Task objective — The listing that follows is to be repeated exactly.
Segment Start: Available data
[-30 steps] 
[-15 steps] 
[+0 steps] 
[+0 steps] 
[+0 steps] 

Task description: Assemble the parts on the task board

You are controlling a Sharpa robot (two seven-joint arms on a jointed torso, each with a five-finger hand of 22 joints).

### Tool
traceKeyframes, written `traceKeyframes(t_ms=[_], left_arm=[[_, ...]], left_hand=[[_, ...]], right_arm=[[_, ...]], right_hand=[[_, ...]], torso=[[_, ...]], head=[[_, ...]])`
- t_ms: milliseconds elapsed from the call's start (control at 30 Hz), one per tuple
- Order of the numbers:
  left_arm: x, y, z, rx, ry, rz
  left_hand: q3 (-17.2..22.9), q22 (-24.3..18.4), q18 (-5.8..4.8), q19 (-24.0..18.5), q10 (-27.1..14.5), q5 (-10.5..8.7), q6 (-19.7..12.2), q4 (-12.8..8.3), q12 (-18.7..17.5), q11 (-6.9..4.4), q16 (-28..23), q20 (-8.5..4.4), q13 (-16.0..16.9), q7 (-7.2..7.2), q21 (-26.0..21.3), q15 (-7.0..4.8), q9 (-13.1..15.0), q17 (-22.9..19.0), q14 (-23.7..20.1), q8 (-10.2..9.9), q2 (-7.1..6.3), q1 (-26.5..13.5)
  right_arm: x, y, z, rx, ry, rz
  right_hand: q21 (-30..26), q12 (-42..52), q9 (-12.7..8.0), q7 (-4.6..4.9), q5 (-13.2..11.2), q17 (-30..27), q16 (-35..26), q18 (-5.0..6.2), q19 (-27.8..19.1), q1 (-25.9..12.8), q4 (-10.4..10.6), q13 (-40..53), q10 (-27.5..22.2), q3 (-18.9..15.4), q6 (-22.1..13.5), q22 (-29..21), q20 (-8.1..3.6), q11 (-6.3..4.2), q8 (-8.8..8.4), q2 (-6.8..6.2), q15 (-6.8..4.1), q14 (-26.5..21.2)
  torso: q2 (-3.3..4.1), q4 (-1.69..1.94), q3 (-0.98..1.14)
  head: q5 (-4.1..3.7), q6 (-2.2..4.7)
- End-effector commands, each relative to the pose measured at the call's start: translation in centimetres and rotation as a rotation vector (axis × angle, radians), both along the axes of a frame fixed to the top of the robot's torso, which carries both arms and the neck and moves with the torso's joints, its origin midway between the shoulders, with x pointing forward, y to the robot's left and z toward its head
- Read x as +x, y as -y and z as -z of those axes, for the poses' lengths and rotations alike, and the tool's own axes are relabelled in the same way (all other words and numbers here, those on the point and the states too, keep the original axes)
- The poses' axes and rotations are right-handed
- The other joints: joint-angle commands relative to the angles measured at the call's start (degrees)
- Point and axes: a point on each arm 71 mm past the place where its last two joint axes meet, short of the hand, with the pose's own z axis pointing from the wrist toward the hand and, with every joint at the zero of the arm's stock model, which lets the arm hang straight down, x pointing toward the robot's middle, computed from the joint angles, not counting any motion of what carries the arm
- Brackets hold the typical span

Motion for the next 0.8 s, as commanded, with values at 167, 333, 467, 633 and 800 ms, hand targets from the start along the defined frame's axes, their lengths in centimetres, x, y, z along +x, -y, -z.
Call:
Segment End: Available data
Output —
[-30 steps] 
[-15 steps] 
[+0 steps] 
[+0 steps] 
[+0 steps] 

Task description: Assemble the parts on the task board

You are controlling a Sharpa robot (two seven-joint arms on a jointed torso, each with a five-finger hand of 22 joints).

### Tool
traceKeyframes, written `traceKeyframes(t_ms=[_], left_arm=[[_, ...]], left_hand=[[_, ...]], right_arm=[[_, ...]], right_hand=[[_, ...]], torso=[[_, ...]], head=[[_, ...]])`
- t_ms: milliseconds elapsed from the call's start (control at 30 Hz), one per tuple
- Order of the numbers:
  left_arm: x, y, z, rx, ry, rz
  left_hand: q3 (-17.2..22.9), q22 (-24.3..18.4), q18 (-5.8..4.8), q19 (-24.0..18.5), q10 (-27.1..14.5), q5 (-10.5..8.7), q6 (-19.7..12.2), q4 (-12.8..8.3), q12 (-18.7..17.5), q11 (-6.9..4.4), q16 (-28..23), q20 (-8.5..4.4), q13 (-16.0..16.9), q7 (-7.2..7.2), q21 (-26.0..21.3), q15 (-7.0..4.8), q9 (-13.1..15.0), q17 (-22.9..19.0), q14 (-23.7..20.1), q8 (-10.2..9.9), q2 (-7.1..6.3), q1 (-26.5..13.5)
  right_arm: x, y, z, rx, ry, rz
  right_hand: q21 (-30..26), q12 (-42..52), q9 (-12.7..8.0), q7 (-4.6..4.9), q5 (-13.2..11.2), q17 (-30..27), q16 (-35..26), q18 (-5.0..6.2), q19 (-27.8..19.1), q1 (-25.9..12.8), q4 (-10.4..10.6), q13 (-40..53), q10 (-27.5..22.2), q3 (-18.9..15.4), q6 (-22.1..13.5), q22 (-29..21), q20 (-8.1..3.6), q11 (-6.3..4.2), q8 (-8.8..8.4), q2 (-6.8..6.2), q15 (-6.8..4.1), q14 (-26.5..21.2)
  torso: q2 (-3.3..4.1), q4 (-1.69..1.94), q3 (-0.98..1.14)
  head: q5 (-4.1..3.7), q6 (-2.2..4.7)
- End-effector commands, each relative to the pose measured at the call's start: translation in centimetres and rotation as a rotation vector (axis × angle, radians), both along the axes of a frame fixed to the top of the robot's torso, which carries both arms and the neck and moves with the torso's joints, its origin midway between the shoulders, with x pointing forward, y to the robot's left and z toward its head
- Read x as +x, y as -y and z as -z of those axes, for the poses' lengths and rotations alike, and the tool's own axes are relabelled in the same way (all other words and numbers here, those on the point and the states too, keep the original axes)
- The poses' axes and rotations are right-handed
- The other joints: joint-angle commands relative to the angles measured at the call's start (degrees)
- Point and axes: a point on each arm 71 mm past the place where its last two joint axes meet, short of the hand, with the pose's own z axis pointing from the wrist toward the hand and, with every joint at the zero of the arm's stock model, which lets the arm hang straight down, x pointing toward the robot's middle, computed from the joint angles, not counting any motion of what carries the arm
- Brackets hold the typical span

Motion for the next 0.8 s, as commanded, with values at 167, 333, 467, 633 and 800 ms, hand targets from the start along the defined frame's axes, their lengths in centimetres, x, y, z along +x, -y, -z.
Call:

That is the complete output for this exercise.